Description of the task – Once the line containing "[-19812 ms]" is found in the records below, return it and each following line exactly, up to and including the line containing "The rest of", and nothing else.

Dataset excerpts –
_ _ _ _
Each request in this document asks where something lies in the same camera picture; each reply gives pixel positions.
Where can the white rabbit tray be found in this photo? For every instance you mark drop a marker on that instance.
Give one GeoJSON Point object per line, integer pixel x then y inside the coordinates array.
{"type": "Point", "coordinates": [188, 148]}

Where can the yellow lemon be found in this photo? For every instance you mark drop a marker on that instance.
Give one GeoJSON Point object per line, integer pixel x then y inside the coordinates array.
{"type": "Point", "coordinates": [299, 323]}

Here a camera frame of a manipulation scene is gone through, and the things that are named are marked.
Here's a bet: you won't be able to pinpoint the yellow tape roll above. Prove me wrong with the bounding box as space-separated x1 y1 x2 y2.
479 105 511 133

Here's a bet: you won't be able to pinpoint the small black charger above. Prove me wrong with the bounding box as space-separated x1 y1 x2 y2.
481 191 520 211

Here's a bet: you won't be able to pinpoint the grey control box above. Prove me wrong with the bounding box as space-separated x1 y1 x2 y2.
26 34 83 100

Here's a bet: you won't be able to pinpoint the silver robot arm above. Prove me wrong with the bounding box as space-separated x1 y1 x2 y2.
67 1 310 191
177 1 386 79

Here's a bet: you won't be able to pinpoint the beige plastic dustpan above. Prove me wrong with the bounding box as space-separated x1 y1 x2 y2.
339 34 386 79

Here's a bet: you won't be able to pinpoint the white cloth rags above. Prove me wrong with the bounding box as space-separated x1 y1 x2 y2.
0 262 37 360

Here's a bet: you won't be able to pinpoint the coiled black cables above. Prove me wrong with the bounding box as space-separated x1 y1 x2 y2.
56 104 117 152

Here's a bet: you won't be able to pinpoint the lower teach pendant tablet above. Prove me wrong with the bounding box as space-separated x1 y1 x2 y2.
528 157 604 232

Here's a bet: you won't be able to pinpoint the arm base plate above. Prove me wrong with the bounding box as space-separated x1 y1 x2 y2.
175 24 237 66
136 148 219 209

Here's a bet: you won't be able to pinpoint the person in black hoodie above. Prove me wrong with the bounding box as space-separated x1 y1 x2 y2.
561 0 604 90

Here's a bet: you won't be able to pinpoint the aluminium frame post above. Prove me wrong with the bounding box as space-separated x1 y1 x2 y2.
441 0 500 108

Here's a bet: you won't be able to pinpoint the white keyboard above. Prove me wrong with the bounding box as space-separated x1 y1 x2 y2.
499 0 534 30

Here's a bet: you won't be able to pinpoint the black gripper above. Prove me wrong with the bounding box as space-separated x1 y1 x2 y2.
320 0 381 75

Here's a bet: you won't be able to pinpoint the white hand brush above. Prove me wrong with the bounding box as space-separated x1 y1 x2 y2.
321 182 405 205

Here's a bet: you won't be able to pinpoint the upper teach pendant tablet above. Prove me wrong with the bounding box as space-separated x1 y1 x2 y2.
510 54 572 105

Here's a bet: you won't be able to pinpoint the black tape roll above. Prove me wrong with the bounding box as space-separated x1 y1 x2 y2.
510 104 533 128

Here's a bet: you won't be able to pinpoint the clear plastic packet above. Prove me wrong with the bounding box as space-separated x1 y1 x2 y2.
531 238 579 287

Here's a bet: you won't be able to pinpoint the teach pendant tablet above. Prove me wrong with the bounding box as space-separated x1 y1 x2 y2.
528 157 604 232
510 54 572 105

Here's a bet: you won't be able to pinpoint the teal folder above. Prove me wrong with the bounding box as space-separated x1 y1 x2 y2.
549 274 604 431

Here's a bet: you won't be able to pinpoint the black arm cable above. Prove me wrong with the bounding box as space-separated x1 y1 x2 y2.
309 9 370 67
_ _ _ _
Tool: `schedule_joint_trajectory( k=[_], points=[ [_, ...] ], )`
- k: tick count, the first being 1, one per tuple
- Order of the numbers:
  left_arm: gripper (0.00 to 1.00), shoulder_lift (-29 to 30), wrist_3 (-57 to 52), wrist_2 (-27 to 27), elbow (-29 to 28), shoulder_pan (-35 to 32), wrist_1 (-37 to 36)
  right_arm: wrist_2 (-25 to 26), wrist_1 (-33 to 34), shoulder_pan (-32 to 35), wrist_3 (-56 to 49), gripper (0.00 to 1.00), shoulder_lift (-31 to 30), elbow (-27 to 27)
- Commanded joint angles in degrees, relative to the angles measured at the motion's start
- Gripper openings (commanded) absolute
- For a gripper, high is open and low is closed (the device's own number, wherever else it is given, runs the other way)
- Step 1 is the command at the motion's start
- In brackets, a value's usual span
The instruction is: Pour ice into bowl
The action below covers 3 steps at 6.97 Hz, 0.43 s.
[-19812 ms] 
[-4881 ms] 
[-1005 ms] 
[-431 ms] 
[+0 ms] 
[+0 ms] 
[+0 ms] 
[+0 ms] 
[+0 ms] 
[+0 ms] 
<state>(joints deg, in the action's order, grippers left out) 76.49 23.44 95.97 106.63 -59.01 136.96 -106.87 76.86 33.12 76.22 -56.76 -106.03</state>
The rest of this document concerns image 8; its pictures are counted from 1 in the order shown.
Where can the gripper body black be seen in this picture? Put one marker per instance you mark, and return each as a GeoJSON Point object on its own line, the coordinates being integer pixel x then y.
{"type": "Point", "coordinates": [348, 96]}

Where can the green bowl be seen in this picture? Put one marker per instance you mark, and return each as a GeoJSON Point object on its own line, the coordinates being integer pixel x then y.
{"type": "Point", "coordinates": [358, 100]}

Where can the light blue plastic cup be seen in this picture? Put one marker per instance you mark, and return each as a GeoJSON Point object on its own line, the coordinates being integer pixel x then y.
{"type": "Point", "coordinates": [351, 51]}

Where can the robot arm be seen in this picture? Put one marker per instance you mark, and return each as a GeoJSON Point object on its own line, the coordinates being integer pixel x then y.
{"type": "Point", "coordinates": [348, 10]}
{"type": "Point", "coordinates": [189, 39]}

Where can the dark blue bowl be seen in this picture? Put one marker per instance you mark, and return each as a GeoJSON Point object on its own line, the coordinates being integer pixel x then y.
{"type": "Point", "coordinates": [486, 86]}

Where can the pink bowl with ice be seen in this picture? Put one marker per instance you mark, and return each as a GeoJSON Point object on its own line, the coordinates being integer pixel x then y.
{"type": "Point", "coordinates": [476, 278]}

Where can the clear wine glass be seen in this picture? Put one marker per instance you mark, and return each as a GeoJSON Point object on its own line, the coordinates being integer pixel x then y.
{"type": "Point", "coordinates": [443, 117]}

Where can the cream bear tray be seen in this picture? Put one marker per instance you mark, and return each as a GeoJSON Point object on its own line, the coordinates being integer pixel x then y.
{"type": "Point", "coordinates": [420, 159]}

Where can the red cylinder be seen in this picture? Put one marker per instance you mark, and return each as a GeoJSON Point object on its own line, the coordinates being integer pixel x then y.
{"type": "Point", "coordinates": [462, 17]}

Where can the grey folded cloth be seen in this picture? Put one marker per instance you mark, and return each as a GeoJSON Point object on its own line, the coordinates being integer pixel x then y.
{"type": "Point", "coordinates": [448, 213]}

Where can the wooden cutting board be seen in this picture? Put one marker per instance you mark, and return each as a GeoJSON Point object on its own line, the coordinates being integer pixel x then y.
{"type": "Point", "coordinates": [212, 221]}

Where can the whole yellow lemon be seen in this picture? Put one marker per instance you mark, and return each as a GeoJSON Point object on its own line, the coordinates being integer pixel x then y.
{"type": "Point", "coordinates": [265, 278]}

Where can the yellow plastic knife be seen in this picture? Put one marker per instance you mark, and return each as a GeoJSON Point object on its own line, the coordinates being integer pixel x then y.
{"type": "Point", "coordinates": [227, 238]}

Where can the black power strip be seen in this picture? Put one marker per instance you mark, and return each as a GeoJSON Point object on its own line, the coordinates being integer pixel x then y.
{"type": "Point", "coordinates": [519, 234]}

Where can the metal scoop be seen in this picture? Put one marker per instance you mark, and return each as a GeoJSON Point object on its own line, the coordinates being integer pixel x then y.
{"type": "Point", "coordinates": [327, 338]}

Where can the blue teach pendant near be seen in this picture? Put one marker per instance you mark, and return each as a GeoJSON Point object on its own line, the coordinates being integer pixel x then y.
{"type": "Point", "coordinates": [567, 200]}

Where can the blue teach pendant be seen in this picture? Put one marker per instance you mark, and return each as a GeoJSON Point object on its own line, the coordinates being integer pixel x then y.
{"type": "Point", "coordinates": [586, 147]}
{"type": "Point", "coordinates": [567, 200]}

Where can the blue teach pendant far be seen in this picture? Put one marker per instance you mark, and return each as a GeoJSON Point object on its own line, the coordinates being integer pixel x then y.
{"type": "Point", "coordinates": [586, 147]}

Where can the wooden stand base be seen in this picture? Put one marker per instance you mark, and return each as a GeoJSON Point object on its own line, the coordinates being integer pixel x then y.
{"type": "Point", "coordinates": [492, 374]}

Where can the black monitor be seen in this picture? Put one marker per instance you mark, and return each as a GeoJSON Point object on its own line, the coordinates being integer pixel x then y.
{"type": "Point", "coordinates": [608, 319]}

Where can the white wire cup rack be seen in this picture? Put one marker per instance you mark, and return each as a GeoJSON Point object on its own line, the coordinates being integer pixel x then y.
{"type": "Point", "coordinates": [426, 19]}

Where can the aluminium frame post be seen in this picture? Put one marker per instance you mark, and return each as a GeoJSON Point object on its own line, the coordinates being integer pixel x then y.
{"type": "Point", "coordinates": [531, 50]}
_ _ _ _
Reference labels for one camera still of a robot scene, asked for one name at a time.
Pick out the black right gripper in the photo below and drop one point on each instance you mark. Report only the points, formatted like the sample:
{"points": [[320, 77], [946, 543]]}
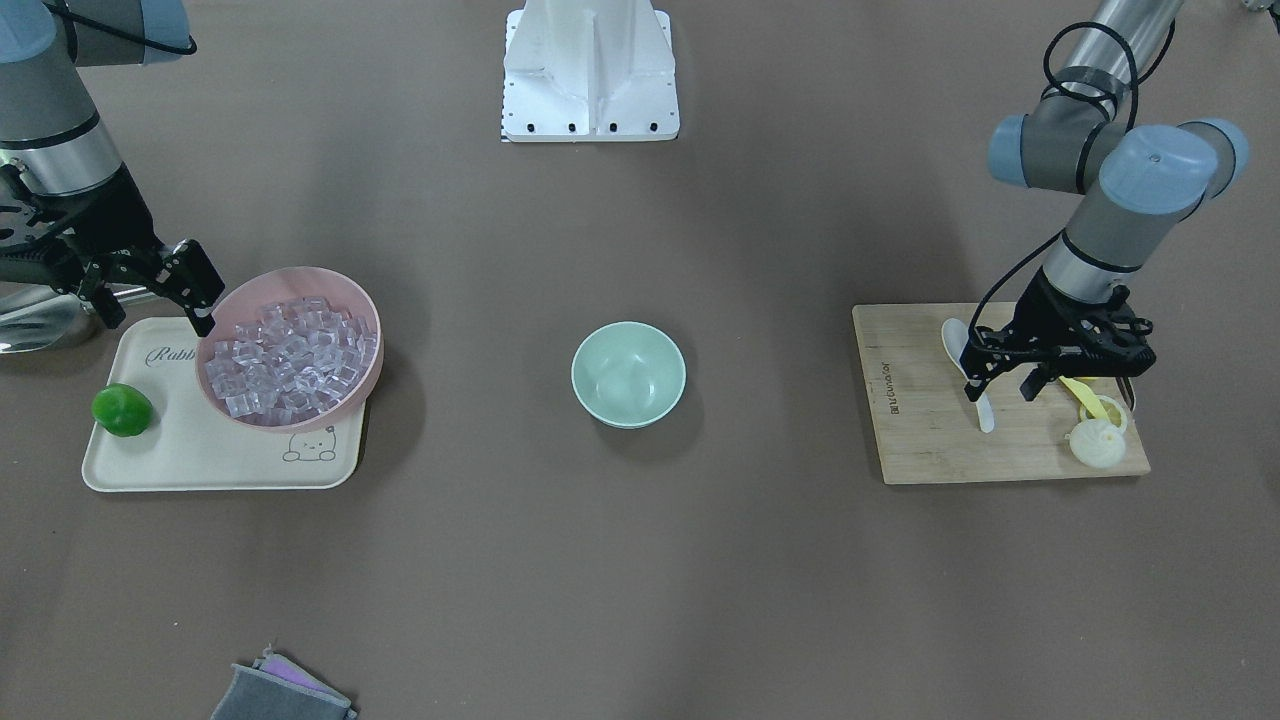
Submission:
_ _ _ _
Problem solution –
[-19812 ms] 
[-4881 ms] 
[-1005 ms] 
[-431 ms] 
[+0 ms] 
[+0 ms] 
[+0 ms] 
[+0 ms] 
[+0 ms] 
[+0 ms] 
<state>(joints deg, in the action's order, grippers left out) 76.49 23.44 95.97 106.63 -59.01 136.96 -106.87 76.86 33.12 76.22 -56.76 -106.03</state>
The rest of this document concerns image 8; its pictures are counted from 1 in the order shown.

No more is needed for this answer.